Yo, what’s up guys? It’s your boy Dan comin’ at ya with the latest news from Kentucky. The Kentucky House of Representatives just voted in favor of a new bill to regulate the production and sale of delta-8 THC. This psychoactive compound is synthesized from legal hemp CBD and has been causing some safety concerns, especially for young people. The bill was approved unanimously by a vote of 97-0 and is now headed to the state Senate for consideration.
During the debate on Thursday, lawmakers talked about how they’ve been hearing appeals from school and law enforcement officials to restrict sales of delta-8 THC. Republican House Speaker Pro Tempore David Mead expressed concerns about the safety risks that products containing delta-8 THC pose to young people. Apparently, some have even overdosed on the product. That’s not cool, man.
If House Bill 544 gets passed by the state Senate and signed into law, it will task the Kentucky Cabinet for Health and Family Services with drafting administrative regulations for the production and sale of delta-8 products in the state. The guidelines included in this legislation mandate that the regulations ban the sale of delta-8 to anyone younger than 21 years old. They also require delta-8 products to be kept behind retail sales counters and for packaging to clearly state the ingredients contained in the products.

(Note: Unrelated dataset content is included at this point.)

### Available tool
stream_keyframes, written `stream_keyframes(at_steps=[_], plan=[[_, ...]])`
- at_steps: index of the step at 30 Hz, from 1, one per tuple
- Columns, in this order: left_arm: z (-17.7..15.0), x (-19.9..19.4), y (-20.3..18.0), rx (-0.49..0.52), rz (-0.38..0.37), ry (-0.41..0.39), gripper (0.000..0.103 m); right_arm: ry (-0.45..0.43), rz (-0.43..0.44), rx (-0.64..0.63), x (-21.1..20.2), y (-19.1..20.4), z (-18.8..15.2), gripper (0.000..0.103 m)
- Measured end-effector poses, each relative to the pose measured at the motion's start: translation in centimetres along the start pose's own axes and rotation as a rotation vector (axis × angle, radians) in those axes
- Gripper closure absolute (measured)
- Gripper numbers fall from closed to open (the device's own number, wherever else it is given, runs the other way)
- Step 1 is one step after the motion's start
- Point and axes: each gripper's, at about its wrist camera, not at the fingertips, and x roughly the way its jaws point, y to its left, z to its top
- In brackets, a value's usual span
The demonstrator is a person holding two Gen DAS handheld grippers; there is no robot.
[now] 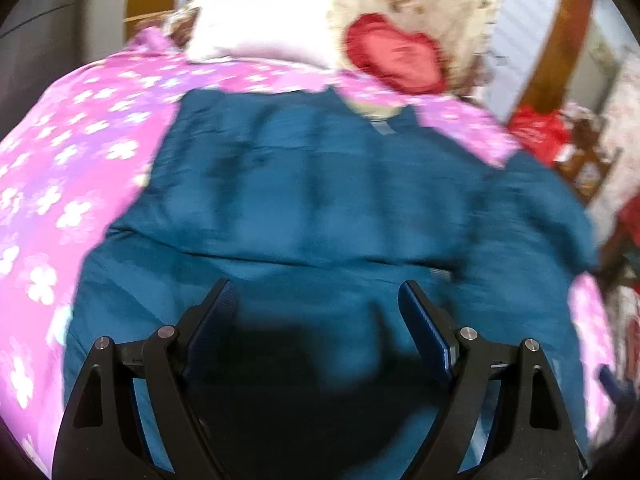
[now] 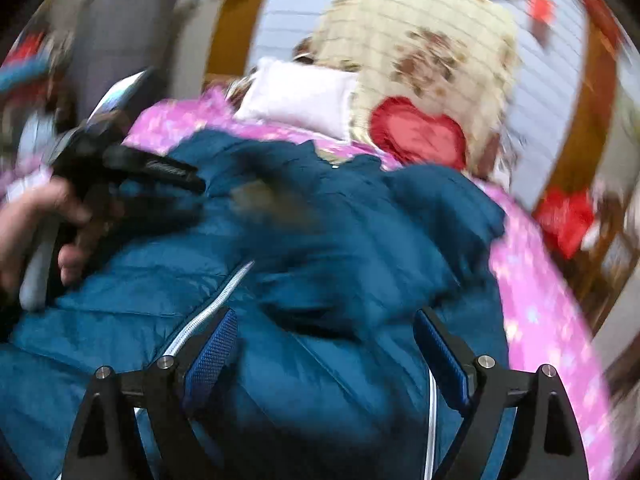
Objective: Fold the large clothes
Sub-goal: 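Fold the held sleeve across the jacket body with the right tool and release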
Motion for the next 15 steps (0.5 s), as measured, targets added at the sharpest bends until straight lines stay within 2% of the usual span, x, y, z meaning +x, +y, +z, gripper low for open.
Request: stream_keyframes(at_steps=[1, 2, 3, 5, 7, 10, 13, 15], plan=[[-0.2, -0.6, -0.9, 0.021, -0.025, -0.003, 0.019, -0.014, 0.046, 0.054, -0.9, -1.1, -0.1, 0.016], [-0.4, -1.1, -1.5, 0.038, -0.041, -0.008, 0.019, -0.034, 0.048, 0.081, -1.6, -1.8, -0.2, 0.015], [-0.7, -1.7, -1.9, 0.047, -0.039, -0.02, 0.019, -0.045, 0.022, 0.092, -1.9, -2.5, -0.3, 0.013], [-1.1, -2.7, -1.9, 0.009, -0.014, -0.026, 0.019, 0.003, -0.085, 0.099, -1.3, -3.7, -0.9, 0.011], [-1.7, -3.3, -1.2, -0.084, -0.05, 0.02, 0.019, 0.084, -0.165, 0.128, 0.0, -5.0, -1.5, 0.011], [-3.7, -3.7, -1.6, -0.202, -0.102, 0.143, 0.019, 0.178, -0.173, 0.177, 1.7, -6.2, -2.1, 0.011], [-5.6, -3.7, -3.4, -0.248, -0.13, 0.217, 0.019, 0.255, -0.16, 0.174, 3.0, -6.0, -2.9, 0.011], [-6.4, -2.8, -5.1, -0.252, -0.175, 0.264, 0.019, 0.27, -0.171, 0.171, 3.2, -6.1, -3.8, 0.011]])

The lead sponsor of House Bill 544, Republican Representative Rebecca Raymer, said that unregulated delta-8 THC threatens farmers and business owners in Kentucky’s growing hemp industry. She believes that “these products have no standards for production” and that “if someone were to purchase Delta-8, they have no way of determining if it is safe.” That’s why she thinks this measure will both protect consumers and enhance the industry.
House Bill 544 has the support of many business owners and hemp industry representatives, both in Kentucky and nationwide. Jonathan Miller, general counsel to the U.S. Hemp Roundtable, called it “strong legislation” to regulate delta-8 THC and keep it away from young people. John Taylor, founder and chief executive officer of hemp processor Commonwealth Extracts in Louisville, told lawmakers in the House that Kentucky’s legitimate hemp operators back the legislation as well. They all want regulations because it gets rid of the bad actors who make it hard to compete.

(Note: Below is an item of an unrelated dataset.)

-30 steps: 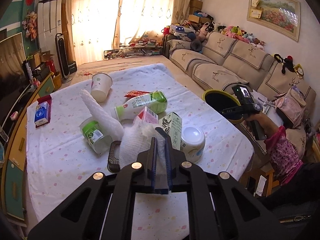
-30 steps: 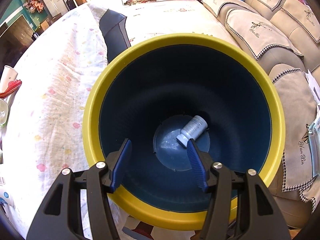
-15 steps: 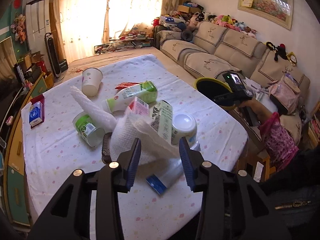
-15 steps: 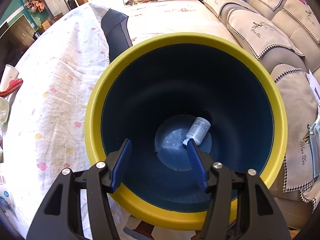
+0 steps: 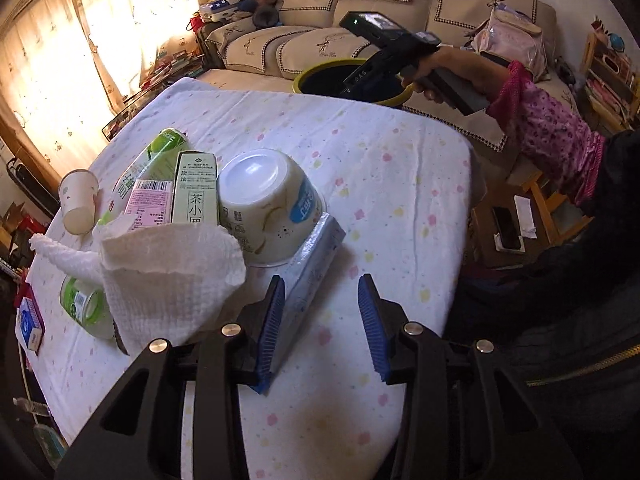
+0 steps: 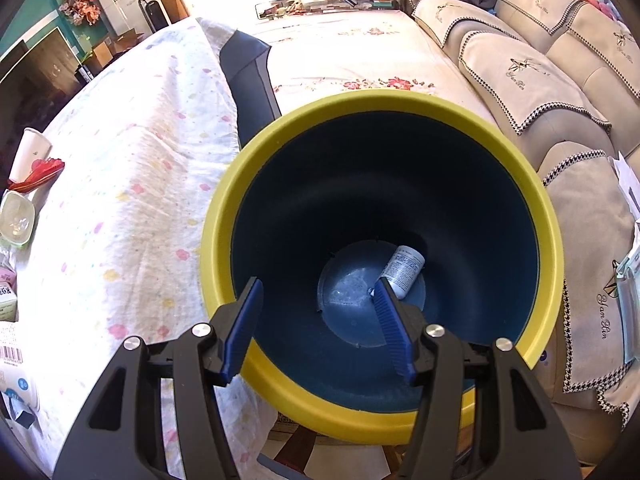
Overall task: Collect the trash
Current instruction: 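Grasp the white toothpaste tube with the left tool and lift it, then carry the toothpaste tube with the left tool into the bin and release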
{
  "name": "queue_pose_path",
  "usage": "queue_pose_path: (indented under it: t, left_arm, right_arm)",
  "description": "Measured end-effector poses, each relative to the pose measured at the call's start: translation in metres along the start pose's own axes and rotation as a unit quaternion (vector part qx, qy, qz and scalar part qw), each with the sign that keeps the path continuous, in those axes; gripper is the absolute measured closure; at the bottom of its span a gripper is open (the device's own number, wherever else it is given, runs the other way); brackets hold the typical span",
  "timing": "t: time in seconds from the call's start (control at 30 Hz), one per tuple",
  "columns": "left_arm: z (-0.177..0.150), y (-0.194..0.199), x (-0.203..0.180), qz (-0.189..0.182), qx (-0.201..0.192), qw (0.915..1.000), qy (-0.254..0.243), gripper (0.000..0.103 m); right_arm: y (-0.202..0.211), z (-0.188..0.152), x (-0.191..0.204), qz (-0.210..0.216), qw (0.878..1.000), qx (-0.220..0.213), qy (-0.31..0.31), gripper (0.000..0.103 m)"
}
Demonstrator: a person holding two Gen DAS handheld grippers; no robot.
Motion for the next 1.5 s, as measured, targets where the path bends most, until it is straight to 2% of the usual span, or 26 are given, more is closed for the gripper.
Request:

Katie Moyer, board president of the Kentucky Hemp Association, said that Kentucky delta-8 consumers face a “Wild West situation” in the state. Products are sold at gas stations, health food stores, and other retail outlets containing ingredients “coming from who knows where.” That sounds sketchy as hell.
In May 2023, a federal appeals court ruled that delta-8 THC is legal under federal law. This prompted many states to propose legislation to regulate the cannabinoid that is commonly available at convenience stores, smoke shops, and gas stations, particularly in states that have not legalized marijuana. Last year, the Kentucky state Senate passed a bill banning the production of intoxicating hemp-derived products including delta-8 THC by a vote of 23-13, but the House of Representatives declined to approve the measure.

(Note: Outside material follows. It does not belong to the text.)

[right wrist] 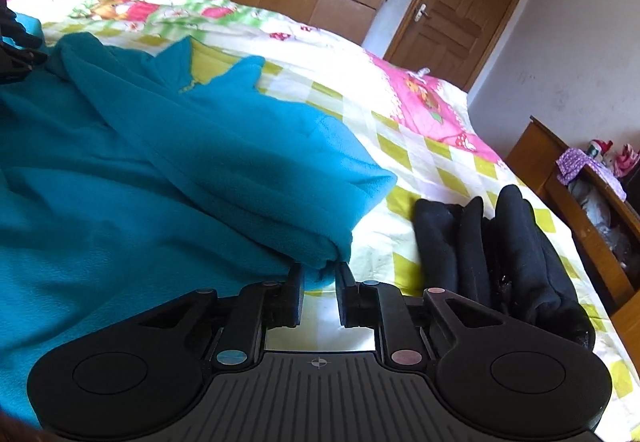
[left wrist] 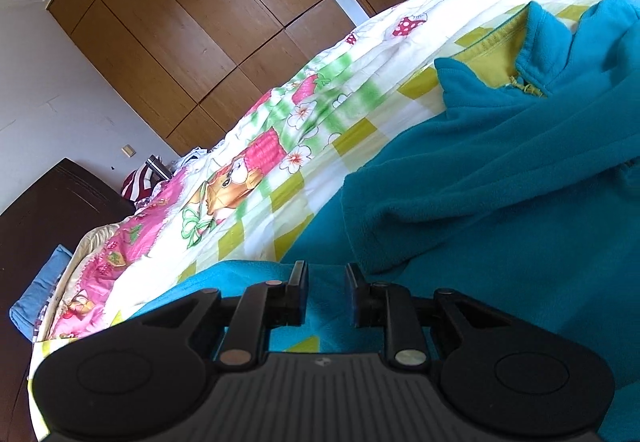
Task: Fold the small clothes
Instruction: 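Grasp the other teal sleeve with the left tool, then fold the held sleeve across the shirt body with the left tool and release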
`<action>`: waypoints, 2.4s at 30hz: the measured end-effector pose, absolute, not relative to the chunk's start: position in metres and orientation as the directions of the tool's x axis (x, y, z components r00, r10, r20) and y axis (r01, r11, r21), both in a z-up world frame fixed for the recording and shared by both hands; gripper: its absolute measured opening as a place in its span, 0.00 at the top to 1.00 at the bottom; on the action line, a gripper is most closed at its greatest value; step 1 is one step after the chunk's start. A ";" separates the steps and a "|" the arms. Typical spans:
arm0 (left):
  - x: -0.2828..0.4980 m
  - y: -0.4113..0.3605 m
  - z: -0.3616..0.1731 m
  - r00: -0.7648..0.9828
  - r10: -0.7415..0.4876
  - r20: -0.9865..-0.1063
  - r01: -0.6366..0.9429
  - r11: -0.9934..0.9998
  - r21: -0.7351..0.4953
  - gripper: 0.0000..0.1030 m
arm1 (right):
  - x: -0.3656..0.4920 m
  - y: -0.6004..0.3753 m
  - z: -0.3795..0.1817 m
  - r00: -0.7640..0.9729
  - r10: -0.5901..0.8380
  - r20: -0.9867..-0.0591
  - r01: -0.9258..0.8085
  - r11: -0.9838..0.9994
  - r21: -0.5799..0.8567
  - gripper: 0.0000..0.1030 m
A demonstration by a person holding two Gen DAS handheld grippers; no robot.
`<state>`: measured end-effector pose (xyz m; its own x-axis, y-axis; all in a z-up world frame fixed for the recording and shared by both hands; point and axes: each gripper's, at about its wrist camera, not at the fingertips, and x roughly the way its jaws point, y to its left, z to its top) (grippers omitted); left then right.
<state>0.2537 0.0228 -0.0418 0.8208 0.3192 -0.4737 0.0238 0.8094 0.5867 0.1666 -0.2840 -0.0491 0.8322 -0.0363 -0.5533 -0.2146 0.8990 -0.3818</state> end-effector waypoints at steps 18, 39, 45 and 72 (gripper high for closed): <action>0.318 -0.210 0.009 0.725 -0.359 -0.587 0.614 0.723 0.316 0.53 | 0.187 -0.332 -0.054 0.807 0.166 -0.567 -0.379 0.882 -0.281 0.81; 0.347 -0.255 -0.033 0.680 -0.249 -0.690 0.575 0.764 0.292 0.54 | 0.131 -0.325 -0.051 0.764 0.209 -0.610 -0.346 0.931 -0.114 0.99; 0.349 -0.247 -0.034 0.672 -0.240 -0.701 0.587 0.749 0.307 0.53 | 0.162 -0.334 -0.052 0.816 0.184 -0.548 -0.286 0.952 -0.107 0.78; 0.282 -0.002 -0.059 0.773 0.170 -0.611 0.016 0.958 0.287 0.47 | 0.159 -0.294 -0.001 0.859 0.161 -0.486 -0.294 0.933 -0.209 0.85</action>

As the debate over delta-8 THC ramped up early last year, the U.S. Hemp Roundtable said in a statement that the marketing of intoxicating hemp products threatens the development of a robust hemp industry. They want regulators to enforce existing laws to target their efforts on cracking down on intoxicating products marketed as hemp that threaten public health and safety.
So there you have it guys. The Kentucky House just approved a bill to regulate delta-8 THC. It still needs to go through some more steps before it becomes law, but it looks like everyone’s on board with regulating this stuff for our own safety. Stay safe out there, peeps!